Different standards apply to those people who are residing in some protective situation or who are undergoing therapy or any other psychological support.
How Can an Applicant Receive Social Security Disability Benefits for Anxiety?
In cases of anxiety disorders, there may be situations where the functional capabilities of an individual seem better in controlled settings than they do in real-life work situations. In work situations, a person may be surrounded by more stress and increased demands than elsewhere.
According to the theory of Social Security, there may be situations where the functional capabilities of an individual would appear in a better way as compared to real-life situations. In real-life situations, a person may be surrounded by stress and increasing demands. Therefore, when a person’s disorder has been documented by a healthcare professional as extreme and serious for at least a year, then he or she may qualify for disability benefits for anxiety. An applicant must also be able to show that there is minimal capacity to adapt to any changes, or to hold meaningful employment of any sort in the local area.
If the SSA initially finds that the applicant’s anxiety illness is not extreme and does not meet the requirements mentioned in listing 12.06, then the application will be given further review. The review will investigate the limitations that prevent the applicant from working. In such cases, SSA gives a mental residual functional capacity test (MRFC). This should determine what type of work, if any, can be performed by the applicant, given the diagnosis of anxiety disorder.
A person suffering from anxiety disorder may be unable to perform their usual job or any other complicated task. However, if the applicant can perform simple tasks which can be learned in a month or less. In that case, the applicant may be considered as able to work, and not disabled, at any simple jobs available. For SSA to grant Social Security disability for anxiety, an applicant’s MRFC must restrict them from doing their usual job, and any other job.
How Can An Attorney Assist You With An Application for Disability Benefits for Anxiety?
If you are suffering from anxiety disorders, and are uncertain whether your condition is severe enough for you to qualify for SSDI or SSI income, then a consultation with an experienced lawyer may be able to assist you in making a decision. If you decide to apply after consulting with an attorney, then a diligent lawyer can assist you in filing the application with the SSA.

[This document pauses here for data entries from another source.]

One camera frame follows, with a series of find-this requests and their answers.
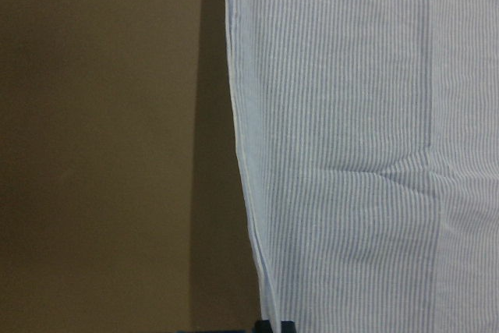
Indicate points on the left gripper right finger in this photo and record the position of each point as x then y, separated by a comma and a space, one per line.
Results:
288, 327

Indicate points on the light blue striped shirt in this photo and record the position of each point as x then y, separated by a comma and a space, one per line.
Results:
367, 142

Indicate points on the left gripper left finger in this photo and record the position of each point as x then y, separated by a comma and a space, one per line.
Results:
262, 326

In preparing an application, good medical evidence is also important. The application form must include both a description and a history of the episodes of your anxiety disorder, whether it be OCD, PTSD, or phobias, the frequency of episodes, and how they affect your capability to work. In case an individual suffers from both an anxiety disorder and a physical impairment, then a lawyer can help in filing a disability claim for both. If an initial claim is denied, then a lawyer can, after consultation, file your appeal.
When someone is unable to perform any work owing to anxiety disorder then he or she may be entitled to Social Security Disability Benefits. However, proving disability claims before the Social Security Administration is a difficult and complicated process. Therefore, it may be prudent for an applicant to contact a Philadelphia Disability Lawyer who can help an applicant in gathering and presenting the evidence to the Social Security Administration.
A lawyer will be able to guide you in gathering the proper documentation that can support your disability claim. Such evidence, along with an opinion by a medical professional is essential, given the subjective nature of anxiety disorder.